Task to complete: Set the data down again, exactly as it appears below.

Data block:
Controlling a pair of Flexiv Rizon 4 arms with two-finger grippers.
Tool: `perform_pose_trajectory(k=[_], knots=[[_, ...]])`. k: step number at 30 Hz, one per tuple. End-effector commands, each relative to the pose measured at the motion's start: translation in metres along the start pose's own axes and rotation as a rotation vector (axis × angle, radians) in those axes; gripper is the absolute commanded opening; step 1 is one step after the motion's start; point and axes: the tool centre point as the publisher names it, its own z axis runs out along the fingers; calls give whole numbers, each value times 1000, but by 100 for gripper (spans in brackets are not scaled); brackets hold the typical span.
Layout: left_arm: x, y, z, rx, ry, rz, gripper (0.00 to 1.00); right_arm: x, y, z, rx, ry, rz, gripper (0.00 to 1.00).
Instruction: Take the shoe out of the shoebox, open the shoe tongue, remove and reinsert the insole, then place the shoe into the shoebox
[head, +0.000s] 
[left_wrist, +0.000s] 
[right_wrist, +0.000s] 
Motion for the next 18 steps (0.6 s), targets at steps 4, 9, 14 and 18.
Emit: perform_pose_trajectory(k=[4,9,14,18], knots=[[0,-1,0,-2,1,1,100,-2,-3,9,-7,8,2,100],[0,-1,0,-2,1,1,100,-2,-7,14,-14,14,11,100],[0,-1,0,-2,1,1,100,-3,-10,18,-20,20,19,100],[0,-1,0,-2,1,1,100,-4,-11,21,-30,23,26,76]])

Reply:
Controlling a pair of Flexiv Rizon 4 arms with two-finger grippers.
Tool: `perform_pose_trajectory(k=[_], knots=[[_, ...]])`. k: step number at 30 Hz, one per tuple. End-effector commands, each relative to the pose measured at the motion's start: translation in metres along the start pose's own axes and rotation as a rotation vector (axis × angle, radians) in those axes; gripper is the absolute commanded opening; step 1 is one step after the motion's start; point and axes: the tool centre point as the publisher names it, its own z axis runs out along the fingers; calls give whole numbers, each value times 1000, but by 100 for gripper (spans in brackets are not scaled); brackets hold the typical span.
Layout: left_arm: x, y, z, rx, ry, rz, gripper (0.00 to 1.00); right_arm: x, y, z, rx, ry, rz, gripper (0.00 to 1.00).
Instruction: Take the shoe out of the shoebox, open the shoe tongue, remove and reinsert the insole, then place the shoe into the shoebox
[head, +0.000s] 
[left_wrist, +0.000s] 
[right_wrist, +0.000s] 
Motion for the next 18 steps (0.6 s), targets at steps 4, 9, 14 and 18.
Emit: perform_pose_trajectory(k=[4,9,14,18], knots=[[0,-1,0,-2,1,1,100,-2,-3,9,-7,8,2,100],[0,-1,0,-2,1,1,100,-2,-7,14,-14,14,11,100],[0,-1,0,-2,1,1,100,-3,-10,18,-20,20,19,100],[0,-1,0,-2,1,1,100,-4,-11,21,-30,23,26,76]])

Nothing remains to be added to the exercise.